誰が草刈りをしてくれたのか不明だが、吾亦紅の自生している一角だけを刈り残してあった。道幅だけ奥まで刈り払ってあったから気がついたのか区域外だったのか知る由もないが、刈り取られなくて幸運だった。意図したにせよ金々でなくタマタマにせよ、こういうのはホッとする。
先日の橋の土台となる護岸の石積みをしていて、暑くなったから肌着を脱ごうとしていた時だった。アサギマダラが飛来して目の前1メートルばかりの草むらに止まった。

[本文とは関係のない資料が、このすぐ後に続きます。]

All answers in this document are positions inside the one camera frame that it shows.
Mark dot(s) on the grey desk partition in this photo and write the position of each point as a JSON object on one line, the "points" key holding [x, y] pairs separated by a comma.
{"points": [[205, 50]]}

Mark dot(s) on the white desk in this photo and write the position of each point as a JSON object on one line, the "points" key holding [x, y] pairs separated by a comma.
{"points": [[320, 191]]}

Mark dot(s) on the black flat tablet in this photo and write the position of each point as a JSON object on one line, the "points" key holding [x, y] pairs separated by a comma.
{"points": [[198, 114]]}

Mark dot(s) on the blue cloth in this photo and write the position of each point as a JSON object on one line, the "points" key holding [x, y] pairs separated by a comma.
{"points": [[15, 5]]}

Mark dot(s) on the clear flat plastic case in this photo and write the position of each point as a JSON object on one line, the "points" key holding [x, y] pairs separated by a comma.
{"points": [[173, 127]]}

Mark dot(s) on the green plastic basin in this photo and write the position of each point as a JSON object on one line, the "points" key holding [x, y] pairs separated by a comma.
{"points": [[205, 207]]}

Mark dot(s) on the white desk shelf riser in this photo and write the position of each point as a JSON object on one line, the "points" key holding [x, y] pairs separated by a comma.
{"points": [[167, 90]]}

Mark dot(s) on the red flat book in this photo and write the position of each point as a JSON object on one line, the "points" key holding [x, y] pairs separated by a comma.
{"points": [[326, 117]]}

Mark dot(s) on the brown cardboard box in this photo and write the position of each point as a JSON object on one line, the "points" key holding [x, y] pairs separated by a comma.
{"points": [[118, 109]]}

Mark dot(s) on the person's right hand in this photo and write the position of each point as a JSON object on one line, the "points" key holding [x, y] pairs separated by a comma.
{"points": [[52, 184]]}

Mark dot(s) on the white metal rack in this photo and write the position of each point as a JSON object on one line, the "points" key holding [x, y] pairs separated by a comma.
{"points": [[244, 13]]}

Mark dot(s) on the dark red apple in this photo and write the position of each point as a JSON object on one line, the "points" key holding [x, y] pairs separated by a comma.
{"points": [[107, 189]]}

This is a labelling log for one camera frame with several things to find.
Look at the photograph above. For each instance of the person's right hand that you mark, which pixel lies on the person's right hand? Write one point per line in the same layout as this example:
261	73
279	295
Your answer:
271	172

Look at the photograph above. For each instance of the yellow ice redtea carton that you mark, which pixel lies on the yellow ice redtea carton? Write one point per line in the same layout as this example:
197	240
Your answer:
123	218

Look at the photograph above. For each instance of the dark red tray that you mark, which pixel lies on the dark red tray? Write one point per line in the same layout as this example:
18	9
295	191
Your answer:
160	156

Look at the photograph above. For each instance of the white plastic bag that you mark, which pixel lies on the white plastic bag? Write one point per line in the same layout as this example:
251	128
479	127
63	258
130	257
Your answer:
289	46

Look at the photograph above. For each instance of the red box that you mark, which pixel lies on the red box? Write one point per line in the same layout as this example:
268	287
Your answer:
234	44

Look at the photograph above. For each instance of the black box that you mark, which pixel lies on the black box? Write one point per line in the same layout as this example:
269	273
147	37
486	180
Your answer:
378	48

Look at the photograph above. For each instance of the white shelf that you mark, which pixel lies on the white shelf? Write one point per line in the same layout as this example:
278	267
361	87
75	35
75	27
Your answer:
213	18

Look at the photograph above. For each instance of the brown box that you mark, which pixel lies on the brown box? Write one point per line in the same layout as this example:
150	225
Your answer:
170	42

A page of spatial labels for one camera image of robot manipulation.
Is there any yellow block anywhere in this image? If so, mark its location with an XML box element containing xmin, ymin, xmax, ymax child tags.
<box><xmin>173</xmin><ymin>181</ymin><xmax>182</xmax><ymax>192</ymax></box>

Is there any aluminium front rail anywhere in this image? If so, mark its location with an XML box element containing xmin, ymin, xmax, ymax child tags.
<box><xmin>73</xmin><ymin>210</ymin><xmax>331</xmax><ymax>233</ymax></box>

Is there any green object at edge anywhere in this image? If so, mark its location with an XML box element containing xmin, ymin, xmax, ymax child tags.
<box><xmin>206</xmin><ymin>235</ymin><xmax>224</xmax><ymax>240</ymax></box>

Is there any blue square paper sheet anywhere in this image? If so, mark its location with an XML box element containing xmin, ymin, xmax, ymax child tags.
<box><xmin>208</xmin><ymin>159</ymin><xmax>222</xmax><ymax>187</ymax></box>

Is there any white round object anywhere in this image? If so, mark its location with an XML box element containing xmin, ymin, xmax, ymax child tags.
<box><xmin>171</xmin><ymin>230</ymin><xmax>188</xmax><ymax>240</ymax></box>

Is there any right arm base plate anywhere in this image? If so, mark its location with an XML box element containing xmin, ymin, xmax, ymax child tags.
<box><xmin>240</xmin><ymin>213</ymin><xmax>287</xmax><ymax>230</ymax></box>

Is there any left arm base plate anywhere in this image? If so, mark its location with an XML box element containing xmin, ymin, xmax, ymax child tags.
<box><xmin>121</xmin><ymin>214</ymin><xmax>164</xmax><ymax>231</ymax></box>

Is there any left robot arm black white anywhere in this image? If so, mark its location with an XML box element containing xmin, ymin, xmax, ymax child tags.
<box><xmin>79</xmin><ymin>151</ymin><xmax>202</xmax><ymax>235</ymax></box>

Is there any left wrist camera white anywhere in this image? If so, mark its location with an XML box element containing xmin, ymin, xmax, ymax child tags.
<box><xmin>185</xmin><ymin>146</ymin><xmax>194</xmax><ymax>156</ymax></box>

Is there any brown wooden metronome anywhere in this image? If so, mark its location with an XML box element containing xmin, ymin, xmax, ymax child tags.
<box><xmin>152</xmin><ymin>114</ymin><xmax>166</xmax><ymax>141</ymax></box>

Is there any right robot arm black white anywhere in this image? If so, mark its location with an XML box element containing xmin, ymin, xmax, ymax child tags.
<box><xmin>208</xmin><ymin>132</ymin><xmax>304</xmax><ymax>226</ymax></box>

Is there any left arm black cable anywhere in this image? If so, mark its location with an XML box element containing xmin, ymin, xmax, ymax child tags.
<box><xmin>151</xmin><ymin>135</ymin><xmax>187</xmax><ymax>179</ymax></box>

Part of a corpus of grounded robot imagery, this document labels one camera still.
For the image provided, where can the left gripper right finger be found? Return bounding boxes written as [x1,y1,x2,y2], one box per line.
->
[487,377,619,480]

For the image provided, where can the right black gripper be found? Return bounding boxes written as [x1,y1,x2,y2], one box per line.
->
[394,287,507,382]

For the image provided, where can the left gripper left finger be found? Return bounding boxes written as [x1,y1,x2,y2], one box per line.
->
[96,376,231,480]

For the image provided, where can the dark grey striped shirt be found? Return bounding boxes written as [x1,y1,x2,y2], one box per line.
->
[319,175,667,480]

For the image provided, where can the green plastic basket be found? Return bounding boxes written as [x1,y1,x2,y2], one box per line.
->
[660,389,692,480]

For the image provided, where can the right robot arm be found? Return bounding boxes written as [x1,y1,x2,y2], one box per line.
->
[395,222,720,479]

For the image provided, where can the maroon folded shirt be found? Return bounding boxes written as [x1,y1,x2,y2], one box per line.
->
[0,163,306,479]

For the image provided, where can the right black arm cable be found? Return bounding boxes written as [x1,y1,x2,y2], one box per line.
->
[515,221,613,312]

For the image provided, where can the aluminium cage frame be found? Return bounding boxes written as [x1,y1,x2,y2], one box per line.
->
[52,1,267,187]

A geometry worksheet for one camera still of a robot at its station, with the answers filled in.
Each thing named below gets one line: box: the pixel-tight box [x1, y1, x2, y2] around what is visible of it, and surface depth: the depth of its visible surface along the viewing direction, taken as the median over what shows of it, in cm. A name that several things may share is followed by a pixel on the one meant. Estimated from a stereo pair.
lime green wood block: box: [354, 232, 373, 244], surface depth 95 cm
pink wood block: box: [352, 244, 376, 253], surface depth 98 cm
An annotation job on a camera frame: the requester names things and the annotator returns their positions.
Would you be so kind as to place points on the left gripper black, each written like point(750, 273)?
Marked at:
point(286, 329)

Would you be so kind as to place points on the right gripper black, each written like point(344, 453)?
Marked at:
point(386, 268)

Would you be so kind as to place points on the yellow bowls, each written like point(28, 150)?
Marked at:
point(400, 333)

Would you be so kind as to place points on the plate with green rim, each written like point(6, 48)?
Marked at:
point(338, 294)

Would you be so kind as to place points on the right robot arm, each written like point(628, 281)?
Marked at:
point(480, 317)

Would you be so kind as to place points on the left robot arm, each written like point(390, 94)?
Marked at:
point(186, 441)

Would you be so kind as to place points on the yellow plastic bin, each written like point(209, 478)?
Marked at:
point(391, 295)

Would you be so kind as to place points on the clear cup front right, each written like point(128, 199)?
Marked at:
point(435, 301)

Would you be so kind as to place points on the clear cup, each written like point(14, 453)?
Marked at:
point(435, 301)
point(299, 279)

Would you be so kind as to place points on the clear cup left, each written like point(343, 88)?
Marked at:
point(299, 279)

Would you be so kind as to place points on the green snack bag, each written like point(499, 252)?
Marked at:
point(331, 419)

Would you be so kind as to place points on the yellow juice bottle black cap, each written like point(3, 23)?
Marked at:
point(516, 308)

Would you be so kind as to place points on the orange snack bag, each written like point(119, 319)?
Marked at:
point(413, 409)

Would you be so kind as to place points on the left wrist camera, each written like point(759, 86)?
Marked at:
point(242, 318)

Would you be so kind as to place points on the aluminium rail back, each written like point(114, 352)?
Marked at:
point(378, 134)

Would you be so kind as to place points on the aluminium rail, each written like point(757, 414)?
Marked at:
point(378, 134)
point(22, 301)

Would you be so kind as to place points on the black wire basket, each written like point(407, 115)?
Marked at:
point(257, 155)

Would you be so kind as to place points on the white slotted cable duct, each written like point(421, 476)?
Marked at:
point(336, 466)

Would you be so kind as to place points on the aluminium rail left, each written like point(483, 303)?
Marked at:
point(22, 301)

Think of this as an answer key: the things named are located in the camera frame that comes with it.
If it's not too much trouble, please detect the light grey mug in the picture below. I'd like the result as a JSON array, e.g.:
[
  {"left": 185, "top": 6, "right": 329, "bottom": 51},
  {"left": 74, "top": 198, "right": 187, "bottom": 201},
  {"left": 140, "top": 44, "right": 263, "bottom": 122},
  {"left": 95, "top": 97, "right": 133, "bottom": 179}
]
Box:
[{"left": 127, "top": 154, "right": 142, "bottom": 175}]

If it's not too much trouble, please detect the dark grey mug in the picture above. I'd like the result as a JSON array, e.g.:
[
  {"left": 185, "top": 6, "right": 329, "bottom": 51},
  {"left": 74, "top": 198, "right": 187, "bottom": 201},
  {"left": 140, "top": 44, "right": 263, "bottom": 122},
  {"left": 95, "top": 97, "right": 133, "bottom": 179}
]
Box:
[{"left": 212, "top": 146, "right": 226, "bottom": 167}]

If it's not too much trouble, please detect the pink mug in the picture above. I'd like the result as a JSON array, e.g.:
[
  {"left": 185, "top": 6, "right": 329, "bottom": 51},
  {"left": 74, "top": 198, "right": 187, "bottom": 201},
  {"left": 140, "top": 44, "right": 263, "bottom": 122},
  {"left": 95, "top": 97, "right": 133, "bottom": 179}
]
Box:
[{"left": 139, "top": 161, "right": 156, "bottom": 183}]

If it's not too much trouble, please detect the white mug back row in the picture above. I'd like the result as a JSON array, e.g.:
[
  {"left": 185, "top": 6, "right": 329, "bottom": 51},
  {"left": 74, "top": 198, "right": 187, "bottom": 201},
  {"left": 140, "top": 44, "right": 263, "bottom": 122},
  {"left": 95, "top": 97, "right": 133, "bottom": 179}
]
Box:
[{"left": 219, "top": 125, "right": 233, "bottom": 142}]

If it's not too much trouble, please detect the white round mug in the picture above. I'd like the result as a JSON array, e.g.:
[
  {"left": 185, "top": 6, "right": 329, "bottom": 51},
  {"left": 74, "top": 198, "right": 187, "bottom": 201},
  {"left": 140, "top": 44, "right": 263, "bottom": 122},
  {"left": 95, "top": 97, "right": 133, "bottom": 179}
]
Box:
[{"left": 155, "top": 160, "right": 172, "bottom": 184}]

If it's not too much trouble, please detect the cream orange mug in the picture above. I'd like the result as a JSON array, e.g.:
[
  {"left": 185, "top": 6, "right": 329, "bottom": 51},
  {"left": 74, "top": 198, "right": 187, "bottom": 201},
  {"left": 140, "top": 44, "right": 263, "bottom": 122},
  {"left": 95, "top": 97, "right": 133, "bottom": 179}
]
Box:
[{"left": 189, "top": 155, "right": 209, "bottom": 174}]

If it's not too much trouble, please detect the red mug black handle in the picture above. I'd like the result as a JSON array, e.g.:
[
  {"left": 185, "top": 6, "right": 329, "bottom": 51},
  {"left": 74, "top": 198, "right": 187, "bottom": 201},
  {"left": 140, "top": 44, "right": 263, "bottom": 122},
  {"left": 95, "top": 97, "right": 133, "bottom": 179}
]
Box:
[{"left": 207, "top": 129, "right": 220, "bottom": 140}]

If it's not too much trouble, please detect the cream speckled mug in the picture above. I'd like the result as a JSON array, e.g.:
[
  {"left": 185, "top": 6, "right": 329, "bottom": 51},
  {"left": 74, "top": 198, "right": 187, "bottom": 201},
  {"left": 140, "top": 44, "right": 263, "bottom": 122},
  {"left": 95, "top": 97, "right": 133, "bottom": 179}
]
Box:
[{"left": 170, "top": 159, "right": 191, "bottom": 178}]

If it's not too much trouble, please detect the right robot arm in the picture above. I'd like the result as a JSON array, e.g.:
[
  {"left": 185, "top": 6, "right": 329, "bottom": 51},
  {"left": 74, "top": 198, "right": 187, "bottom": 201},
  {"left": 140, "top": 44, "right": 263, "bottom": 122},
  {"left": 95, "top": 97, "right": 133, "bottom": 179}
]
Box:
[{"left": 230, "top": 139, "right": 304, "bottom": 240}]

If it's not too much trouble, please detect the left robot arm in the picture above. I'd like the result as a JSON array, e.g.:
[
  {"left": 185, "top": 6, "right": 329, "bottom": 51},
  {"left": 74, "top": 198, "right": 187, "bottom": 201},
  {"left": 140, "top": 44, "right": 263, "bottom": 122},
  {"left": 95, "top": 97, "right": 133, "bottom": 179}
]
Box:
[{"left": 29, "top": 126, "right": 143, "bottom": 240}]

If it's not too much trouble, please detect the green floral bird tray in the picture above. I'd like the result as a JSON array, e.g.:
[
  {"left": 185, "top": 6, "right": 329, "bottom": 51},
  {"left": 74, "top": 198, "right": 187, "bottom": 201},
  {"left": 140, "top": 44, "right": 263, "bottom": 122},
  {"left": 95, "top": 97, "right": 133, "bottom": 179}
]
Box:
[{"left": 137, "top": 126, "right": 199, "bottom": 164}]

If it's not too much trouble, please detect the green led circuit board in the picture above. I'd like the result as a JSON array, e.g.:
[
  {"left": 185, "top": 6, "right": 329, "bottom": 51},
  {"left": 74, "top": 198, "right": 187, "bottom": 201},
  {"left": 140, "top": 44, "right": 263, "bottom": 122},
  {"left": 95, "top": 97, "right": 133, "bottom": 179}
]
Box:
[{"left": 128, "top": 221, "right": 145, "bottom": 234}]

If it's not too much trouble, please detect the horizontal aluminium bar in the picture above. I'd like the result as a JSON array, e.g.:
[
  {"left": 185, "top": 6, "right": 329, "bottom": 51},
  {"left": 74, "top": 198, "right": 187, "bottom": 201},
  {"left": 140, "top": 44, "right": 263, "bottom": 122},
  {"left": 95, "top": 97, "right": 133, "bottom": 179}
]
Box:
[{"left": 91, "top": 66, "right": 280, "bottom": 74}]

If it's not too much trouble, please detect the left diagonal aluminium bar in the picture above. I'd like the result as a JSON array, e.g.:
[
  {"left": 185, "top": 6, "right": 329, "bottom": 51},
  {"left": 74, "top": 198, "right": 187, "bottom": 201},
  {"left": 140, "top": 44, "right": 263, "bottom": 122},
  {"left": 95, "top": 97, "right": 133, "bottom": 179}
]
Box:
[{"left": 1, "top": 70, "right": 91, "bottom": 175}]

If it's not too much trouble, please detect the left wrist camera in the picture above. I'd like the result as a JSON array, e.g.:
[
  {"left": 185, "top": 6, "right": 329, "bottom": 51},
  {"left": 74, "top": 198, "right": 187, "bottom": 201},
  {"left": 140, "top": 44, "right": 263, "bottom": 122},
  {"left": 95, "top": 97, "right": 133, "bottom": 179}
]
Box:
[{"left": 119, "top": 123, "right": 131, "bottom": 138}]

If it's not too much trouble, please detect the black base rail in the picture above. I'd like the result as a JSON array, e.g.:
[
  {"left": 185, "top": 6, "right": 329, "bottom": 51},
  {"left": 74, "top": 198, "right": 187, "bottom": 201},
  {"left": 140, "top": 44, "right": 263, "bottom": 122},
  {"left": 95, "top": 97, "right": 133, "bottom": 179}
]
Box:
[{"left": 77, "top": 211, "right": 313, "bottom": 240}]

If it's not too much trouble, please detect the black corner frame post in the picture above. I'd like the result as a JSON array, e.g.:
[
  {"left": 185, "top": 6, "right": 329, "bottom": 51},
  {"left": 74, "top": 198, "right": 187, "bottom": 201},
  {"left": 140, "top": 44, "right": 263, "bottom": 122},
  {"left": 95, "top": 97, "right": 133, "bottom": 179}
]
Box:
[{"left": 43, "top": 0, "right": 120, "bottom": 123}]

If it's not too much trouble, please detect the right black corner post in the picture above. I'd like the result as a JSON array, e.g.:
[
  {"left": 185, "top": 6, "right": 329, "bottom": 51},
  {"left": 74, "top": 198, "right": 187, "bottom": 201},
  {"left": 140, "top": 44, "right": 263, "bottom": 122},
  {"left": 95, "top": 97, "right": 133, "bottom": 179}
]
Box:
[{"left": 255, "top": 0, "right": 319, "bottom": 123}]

写真を撮ろうにも脱いだ服の中だし「もうー」と思ったがケータイを引き寄せた。くだんの蝶は逃げもせず羽根を広げて居てくれた。そして何枚か撮影することが出来た。新聞のニュース欄にも取り上げられているからシーズンには違いないが、近くに寄ってくれると「儲かった」気分になる。でも後羽根が痛んでいて、これから長旅をするなら辛いなあ、と同情を禁じえなかった。
思いのほか優しい小父さんであった。
橋の土台となる護岸もなんとか形になってきたが、石積みやツルハシを振るうのは午前だけでKOである。なんとも情けないが、橋にする枕木も近くで調達できる目途もたったし、今度は立派な橋が出来そうだ。
トロル小父としてはこれで橋の下に陣取り「誰だ、俺の橋を渡る奴は!」とのたまわれるのだ。それが嬉しい。そこで判ったのは、思いのほか意地悪なおじさんだった。